Iveagh Grounds
- Interactive map of Iveagh Grounds
- Location: Crumlin Road Drimnagh Dublin 12 Ireland
- Coordinates: 53°19′46.5″N 6°18′23.8″W﻿ / ﻿53.329583°N 6.306611°W
- Owner: Trinity College Dublin

Construction
- Built: 1920s
- Opened: 1928

Tenants
- St James's Gate F.C. (1928–present); St James Gaels GAA; St James's Gate Hockey Club; St James's Gate Bowling Club; Guinness Ladies Hockey Club; Guinness Rugby Club; Bangor Celtic F.C. (–2019); St. John Bosco F.C.; Guinness Snooker;

= Iveagh Grounds =

Sports facility in Drimnagh / Crumlin, Dublin, Ireland

The Iveagh Grounds is a multi-purpose sports facility based in Drimnagh/Crumlin, Dublin. It is the home base of several sports clubs and teams who are associated with the Guinness Athletic Union. These include St James's Gate F.C. and St James Gaels GAA.

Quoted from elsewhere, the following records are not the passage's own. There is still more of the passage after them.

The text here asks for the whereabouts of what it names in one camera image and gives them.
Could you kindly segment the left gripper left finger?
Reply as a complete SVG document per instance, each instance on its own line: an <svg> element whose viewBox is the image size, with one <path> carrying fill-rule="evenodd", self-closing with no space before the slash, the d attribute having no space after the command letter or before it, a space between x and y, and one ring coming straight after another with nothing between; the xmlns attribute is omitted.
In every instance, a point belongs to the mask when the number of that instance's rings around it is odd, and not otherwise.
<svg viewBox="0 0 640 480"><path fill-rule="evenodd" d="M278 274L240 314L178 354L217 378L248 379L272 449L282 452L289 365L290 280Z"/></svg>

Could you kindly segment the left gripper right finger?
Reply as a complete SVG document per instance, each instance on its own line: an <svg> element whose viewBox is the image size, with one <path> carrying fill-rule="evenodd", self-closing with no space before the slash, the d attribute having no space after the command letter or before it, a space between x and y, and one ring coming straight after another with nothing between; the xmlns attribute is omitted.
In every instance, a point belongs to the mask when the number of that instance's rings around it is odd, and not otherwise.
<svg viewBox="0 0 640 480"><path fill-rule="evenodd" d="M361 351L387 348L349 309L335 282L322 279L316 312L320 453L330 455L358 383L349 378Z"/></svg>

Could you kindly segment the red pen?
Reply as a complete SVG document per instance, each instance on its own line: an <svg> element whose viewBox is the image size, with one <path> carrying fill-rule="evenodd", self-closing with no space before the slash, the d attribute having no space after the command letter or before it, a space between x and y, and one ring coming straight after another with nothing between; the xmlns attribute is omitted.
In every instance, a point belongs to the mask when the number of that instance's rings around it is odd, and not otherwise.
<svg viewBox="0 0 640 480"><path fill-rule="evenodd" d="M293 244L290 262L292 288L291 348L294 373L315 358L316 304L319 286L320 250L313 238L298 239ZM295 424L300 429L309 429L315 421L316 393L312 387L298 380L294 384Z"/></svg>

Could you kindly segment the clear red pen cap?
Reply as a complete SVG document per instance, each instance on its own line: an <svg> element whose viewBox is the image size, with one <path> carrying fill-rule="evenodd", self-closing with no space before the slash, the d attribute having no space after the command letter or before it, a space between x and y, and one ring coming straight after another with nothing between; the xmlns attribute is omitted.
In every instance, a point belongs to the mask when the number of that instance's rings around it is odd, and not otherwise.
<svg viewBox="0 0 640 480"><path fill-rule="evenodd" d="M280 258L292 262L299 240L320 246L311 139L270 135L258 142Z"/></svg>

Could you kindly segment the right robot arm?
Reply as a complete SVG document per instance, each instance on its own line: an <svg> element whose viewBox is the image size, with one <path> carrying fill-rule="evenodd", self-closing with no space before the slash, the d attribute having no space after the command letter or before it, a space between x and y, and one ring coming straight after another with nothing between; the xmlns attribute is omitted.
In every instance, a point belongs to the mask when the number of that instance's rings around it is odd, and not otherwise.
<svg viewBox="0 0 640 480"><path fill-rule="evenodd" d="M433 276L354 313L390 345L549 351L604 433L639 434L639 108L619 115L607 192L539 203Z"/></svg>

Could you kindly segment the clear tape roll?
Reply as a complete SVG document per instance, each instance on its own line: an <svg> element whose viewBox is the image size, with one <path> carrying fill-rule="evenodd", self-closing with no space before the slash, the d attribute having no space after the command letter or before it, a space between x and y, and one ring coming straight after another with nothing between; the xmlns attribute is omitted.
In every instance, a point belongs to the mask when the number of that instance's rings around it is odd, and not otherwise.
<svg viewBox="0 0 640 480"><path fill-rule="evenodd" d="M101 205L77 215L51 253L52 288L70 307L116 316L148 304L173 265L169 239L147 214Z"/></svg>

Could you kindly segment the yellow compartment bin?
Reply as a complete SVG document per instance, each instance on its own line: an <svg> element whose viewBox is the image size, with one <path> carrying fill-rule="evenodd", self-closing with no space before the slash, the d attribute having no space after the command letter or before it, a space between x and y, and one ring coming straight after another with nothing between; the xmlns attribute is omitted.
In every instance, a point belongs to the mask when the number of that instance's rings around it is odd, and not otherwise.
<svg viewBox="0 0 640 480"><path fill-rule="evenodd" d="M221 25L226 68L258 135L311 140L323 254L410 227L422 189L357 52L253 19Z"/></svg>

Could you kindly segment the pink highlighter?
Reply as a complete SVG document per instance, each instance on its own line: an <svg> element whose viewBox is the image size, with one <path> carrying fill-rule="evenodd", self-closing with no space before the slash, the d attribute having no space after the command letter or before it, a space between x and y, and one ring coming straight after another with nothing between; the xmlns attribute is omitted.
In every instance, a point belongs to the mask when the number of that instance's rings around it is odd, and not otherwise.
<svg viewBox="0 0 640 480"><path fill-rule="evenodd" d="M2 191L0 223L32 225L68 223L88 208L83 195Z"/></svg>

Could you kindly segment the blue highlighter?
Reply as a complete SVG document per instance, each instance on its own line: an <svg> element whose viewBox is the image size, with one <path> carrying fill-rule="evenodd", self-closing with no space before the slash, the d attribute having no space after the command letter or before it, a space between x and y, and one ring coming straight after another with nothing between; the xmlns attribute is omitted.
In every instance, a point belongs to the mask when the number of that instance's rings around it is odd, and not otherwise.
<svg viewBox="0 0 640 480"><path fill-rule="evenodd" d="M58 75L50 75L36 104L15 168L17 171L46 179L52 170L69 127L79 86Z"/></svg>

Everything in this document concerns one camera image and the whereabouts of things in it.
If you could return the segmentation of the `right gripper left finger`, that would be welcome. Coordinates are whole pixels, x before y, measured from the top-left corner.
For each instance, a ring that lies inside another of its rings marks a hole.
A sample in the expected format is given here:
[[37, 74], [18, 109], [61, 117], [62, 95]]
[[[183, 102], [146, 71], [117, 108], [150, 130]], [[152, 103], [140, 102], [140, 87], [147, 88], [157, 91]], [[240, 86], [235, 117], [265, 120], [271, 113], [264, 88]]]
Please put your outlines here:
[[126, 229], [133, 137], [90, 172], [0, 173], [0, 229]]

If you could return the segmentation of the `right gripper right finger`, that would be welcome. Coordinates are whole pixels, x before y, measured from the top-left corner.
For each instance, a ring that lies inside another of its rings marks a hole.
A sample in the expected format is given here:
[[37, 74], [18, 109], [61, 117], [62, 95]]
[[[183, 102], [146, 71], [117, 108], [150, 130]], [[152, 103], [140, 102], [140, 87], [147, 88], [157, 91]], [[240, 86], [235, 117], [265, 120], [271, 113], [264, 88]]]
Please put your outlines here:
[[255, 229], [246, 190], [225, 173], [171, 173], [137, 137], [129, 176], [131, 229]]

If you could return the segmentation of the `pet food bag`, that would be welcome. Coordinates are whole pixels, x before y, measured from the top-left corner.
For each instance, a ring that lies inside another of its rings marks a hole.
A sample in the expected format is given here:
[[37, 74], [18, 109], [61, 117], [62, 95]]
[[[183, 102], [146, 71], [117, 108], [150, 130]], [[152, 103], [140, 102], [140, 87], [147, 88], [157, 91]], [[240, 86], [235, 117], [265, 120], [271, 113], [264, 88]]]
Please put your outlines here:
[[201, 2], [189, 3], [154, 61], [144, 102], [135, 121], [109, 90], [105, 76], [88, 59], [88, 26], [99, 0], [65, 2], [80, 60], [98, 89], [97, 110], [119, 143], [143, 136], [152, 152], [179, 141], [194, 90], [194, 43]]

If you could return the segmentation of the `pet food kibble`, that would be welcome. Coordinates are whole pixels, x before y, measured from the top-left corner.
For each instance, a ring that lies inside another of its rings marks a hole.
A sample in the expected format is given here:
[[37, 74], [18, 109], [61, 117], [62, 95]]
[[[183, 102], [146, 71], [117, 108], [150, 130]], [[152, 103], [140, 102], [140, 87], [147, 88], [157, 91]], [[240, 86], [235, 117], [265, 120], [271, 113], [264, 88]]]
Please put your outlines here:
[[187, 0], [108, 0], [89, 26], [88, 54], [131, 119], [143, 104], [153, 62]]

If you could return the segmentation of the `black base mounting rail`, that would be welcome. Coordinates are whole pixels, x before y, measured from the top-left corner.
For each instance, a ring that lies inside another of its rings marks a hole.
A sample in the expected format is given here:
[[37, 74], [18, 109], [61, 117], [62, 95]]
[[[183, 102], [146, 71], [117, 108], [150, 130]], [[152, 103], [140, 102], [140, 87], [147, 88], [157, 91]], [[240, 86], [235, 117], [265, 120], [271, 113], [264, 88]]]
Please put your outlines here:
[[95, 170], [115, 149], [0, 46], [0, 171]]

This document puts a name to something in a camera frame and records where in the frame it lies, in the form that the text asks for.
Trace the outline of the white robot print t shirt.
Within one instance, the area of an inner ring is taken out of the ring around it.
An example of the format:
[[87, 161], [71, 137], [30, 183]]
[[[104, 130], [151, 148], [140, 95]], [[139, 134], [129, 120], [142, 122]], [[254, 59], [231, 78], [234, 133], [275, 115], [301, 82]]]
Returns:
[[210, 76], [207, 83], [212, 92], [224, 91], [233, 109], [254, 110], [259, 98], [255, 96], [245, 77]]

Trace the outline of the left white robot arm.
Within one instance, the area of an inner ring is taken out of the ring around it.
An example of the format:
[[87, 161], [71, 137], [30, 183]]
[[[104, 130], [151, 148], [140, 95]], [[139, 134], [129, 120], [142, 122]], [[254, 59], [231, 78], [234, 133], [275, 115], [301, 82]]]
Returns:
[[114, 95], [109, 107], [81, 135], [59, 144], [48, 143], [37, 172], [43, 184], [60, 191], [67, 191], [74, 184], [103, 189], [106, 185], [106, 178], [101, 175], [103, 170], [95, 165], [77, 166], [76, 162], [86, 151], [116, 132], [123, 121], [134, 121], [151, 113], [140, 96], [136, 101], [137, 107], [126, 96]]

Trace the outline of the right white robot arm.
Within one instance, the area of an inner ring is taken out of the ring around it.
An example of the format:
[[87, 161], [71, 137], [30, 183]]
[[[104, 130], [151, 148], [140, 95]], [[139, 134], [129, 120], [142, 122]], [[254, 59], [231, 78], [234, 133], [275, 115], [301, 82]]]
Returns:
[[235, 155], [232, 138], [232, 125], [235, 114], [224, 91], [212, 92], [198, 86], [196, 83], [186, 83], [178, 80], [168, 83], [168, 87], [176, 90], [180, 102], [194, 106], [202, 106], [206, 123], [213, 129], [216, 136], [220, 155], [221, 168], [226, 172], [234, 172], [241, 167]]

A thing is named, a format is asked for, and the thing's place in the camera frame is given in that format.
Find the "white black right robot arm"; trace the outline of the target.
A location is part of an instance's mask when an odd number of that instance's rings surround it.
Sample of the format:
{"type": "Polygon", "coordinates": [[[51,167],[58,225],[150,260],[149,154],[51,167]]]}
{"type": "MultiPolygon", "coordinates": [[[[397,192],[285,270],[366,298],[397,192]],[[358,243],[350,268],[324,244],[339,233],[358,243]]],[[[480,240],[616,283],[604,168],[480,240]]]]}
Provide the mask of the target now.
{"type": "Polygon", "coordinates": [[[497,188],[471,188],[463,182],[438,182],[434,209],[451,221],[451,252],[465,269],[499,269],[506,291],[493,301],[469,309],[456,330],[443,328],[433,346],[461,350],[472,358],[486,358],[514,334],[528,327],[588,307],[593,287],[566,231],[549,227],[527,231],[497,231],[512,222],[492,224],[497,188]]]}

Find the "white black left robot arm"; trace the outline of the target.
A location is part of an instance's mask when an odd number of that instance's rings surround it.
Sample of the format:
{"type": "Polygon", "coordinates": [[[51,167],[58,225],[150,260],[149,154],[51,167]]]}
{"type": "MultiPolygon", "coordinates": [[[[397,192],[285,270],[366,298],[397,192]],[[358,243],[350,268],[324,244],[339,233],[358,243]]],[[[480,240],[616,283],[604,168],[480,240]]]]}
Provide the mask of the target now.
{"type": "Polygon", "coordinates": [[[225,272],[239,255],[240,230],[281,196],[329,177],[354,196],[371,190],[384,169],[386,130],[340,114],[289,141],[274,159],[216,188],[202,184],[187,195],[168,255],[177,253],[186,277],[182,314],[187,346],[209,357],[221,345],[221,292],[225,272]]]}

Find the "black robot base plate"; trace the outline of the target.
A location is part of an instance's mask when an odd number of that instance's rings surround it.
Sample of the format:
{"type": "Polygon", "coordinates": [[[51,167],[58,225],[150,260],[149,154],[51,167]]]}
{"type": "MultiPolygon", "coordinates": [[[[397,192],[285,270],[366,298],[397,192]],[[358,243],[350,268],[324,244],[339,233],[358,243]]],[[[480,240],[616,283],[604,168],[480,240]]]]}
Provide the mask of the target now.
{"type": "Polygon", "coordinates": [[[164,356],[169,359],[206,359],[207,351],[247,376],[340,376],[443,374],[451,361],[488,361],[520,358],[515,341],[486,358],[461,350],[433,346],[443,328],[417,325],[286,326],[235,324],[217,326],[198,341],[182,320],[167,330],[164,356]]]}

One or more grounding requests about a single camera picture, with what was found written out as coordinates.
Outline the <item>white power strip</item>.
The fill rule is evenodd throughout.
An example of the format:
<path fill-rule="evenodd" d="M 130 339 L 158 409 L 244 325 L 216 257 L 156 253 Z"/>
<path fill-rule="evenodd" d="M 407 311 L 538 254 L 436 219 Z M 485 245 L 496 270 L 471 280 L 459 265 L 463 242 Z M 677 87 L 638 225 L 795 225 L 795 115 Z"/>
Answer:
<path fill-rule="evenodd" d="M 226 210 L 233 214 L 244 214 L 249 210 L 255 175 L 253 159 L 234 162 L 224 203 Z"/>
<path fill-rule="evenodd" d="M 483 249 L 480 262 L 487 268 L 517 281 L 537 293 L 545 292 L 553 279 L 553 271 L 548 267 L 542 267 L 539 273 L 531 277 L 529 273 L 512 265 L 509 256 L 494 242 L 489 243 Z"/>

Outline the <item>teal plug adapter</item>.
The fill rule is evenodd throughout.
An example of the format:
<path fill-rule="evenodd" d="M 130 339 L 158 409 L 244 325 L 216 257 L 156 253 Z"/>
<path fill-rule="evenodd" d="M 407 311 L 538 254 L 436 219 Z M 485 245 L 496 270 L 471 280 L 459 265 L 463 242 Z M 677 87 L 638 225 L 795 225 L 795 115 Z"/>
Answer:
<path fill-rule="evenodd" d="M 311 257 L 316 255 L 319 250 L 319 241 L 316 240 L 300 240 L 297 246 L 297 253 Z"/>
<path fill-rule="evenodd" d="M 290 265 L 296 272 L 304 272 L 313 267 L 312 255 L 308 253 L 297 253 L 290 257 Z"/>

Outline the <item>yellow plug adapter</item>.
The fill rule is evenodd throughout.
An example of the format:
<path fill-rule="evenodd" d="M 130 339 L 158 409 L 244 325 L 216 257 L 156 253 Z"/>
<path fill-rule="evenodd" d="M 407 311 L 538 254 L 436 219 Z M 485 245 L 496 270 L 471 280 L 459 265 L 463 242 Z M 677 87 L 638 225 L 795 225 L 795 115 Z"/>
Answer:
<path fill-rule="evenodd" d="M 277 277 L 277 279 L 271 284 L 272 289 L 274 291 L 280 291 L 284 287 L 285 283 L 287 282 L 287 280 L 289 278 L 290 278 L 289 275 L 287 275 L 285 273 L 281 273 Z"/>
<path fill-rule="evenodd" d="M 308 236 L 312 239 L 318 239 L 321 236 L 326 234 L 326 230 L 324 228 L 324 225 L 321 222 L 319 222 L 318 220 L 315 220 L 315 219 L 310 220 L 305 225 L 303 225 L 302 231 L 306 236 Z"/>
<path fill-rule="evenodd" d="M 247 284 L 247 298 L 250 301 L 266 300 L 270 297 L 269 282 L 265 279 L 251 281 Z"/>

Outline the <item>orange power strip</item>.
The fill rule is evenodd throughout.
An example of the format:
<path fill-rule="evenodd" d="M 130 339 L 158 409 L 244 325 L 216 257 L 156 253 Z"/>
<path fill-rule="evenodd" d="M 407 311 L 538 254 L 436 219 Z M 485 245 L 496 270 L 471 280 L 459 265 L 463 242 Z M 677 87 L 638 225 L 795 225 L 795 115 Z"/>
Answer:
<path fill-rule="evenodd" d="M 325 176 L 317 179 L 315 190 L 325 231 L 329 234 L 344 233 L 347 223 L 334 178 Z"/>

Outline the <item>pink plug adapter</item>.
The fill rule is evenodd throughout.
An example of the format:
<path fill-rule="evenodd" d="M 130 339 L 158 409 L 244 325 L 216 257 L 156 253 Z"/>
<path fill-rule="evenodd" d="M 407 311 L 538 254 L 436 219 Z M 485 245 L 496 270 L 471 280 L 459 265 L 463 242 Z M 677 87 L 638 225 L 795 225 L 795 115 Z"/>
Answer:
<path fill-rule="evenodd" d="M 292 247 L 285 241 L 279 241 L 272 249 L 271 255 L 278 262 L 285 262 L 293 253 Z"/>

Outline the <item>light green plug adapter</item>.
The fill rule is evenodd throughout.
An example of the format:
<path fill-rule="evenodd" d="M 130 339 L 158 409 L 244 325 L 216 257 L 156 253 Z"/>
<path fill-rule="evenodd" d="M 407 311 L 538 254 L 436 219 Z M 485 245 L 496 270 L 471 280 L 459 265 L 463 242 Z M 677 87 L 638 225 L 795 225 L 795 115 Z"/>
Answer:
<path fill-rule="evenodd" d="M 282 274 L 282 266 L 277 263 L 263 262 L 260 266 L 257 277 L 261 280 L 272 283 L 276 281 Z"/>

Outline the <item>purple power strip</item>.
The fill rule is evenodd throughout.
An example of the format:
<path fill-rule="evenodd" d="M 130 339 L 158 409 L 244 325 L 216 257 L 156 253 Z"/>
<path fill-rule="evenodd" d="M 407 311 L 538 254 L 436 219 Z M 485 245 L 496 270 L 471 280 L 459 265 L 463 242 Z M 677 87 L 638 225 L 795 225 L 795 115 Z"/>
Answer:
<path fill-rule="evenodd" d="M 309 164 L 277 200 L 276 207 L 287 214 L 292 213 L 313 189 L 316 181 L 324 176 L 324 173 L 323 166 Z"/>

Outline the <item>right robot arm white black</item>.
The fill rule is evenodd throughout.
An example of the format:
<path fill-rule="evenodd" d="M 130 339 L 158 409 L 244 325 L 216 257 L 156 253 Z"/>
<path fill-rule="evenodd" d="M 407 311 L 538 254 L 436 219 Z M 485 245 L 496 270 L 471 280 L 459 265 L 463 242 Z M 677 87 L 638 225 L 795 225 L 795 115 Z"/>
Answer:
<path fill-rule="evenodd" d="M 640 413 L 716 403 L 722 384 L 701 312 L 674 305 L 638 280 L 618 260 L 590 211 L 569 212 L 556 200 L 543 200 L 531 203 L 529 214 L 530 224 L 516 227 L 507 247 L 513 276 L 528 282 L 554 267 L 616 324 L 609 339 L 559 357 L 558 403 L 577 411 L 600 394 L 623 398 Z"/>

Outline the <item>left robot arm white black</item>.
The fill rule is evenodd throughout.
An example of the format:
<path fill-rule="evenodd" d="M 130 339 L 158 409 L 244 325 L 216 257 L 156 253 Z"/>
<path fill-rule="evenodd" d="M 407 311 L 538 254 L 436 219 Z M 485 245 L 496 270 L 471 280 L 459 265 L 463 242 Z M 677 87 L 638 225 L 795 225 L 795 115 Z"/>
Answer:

It is named after Edward Guinness, 1st Earl of Iveagh, who purchased the site and then donated it to the union. Other clubs that play at the Iveagh Grounds include a field hockey club and a rugby union club. As well as St James's Gate F.C., two other association football clubs, Bangor Celtic F.C. and St. John Bosco F.C., have also played their home games at the Iveagh Grounds. In 2017 Trinity College Dublin purchased the grounds for €2 million.

==History==

In 1905 John Lumsden, the chief medical officer at the St James's Gate Brewery, the home of Guinness, founded the St James's Gate Athletic and Cycling Union. This was later renamed the Guinness Athletic Union. From about 1912 Lumsden started campaigning for a permanent sports ground for the union. However, initially the Guinness board were reluctant to finance one. St James's Gate F.C. was the most prominent member of the union; however, by the early 1920s the membership had almost doubled and its activities had expanded to include tennis, cricket and handball branches. In 1926 St James's Gate Rugby Football Club was founded and 1928 saw the arrival of St James's Gate Hockey Club. This expansion highlighted the need for a permanent home base. In 1922 a twenty-five-acre site on the Crumlin Road owned by a Mr. Begg was identified as a possible candidate. Begg had been offered £5,000 by the Dolphin's Barn Brick Company but he eventually sold the site to Edward Guinness, 1st Earl of Iveagh because "he did not like the idea of having a quarry in front of his house". Iveagh subsequently donated the site to the union. He also established a board of trustees, that included Lumsden, and donated a further £20,000 to develop and manage the site. However the 1st Earl of Iveagh died before work on the site was completed, so the Iveagh Grounds were officially opened on 14 April 1928 by Rupert Guinness, 2nd Earl of Iveagh and his wife Gwendolen Guinness, Countess of Iveagh.